Part of Brookings’s new Advanced Industries Series, this report finds that the Colorado space economy is a critical driver of economic growth and explores how Colorado can defend and extend its current position as one of the most multidimensional space economies in the nation. Directly employing over 66,000 workers across the military, civil, and private domains, the full space enterprise in Colorado contributed some $8.7 billion in value-added output in 2011, in a performance that generated some 3.8 percent of Colorado’s private-sector gross domestic product.

Note: This report was released at an event on Tuesday, February 5, at the History Colorado Center. The Metropolitan Policy Program at Brookings presented a dynamic public forum focused on the significance and future of the Colorado space economy as an exemplary advanced industry. The forum explores ways the Colorado space cluster can build and sustain regional and national economic competitiveness. See event details.

With the Great Recession receding but disruptive change in the air, Colorado has been moving to reassess its economic positioning and identify the most promising sources of long-term growth and competitiveness.

Most notably, the administration of Gov. John Hickenlooper—alert to calls that the United States must reorient its drifting economy away from consumption activities and imports and more toward high-value innovation, production, and exports—has been carrying out a major economic planning initiative aimed at engaging the state’s key industries and regions in a “bottom-up” effort to explore and seize on the best opportunities for economic expansion. Through this Colorado Blueprint process, the state has come to focus—with support from the Brookings Institution Metropolitan Policy Program—on its extraordinary space/aerospace cluster, which it quickly recognized stands as a classic “advanced industry.”

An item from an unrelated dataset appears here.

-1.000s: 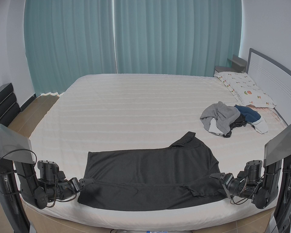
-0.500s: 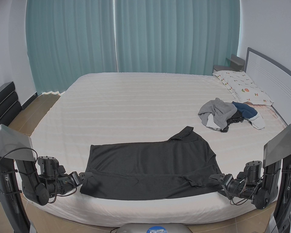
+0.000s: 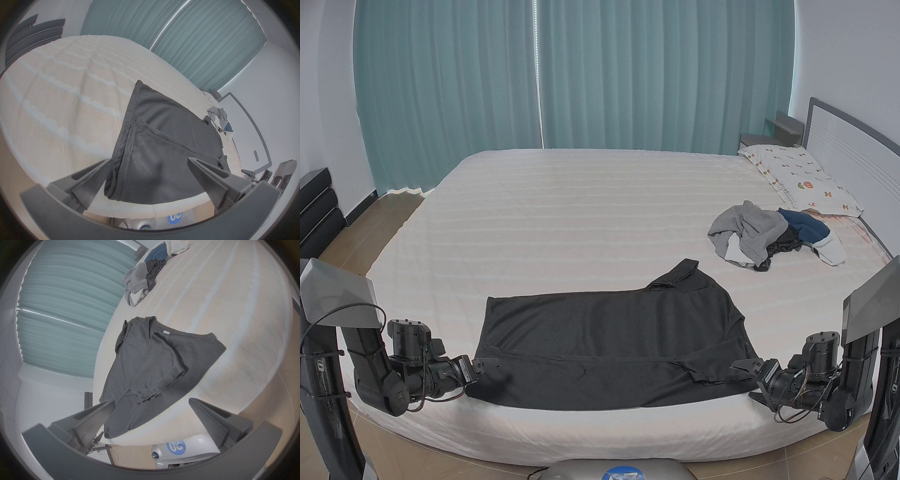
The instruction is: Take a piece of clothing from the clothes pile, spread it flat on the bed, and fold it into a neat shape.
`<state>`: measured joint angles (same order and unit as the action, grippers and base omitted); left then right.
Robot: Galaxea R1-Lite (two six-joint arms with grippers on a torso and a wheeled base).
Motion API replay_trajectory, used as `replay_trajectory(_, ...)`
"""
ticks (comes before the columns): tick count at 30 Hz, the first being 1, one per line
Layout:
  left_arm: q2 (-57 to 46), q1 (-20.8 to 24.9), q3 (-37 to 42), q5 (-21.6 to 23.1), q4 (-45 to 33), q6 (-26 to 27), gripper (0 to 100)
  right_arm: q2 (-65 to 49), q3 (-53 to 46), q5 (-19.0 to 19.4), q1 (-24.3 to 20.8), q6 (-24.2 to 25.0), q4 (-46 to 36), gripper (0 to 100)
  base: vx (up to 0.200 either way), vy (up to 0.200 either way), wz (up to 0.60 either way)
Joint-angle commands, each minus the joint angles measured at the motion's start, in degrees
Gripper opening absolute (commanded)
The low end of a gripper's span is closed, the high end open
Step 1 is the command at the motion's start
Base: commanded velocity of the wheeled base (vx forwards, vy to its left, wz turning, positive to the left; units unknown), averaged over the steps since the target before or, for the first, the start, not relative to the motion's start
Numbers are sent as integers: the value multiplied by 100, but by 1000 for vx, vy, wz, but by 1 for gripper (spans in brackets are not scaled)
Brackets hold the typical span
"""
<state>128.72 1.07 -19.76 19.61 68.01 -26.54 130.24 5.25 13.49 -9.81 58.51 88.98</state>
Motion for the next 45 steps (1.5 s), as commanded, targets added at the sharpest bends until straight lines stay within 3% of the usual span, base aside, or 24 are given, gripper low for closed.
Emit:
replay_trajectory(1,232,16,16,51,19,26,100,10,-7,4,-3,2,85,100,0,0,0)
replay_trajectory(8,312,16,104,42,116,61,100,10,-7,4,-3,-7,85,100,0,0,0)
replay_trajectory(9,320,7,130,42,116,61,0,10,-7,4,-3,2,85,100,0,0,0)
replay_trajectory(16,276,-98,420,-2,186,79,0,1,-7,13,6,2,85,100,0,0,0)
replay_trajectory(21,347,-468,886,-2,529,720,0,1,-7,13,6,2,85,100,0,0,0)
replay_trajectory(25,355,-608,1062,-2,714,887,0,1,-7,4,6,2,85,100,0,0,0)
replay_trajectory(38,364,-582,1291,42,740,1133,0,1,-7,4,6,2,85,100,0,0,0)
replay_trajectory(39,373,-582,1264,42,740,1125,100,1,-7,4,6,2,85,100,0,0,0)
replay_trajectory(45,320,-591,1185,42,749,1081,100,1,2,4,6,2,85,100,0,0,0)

Three major findings about the Colorado space economy:

  • Colorado possesses one of the most diversified, multidimensional, and high-potential space economies in the nation.
  • However, while significant opportunities are emerging, a set of disruptive forces at work in the global space market have exposed a number of competitive challenges for the Colorado industry.
  • Given these challenges as well as its many strengths, Colorado should commit itself to preeminence in the space through a collaborative partnership of industry and government along six dimensions.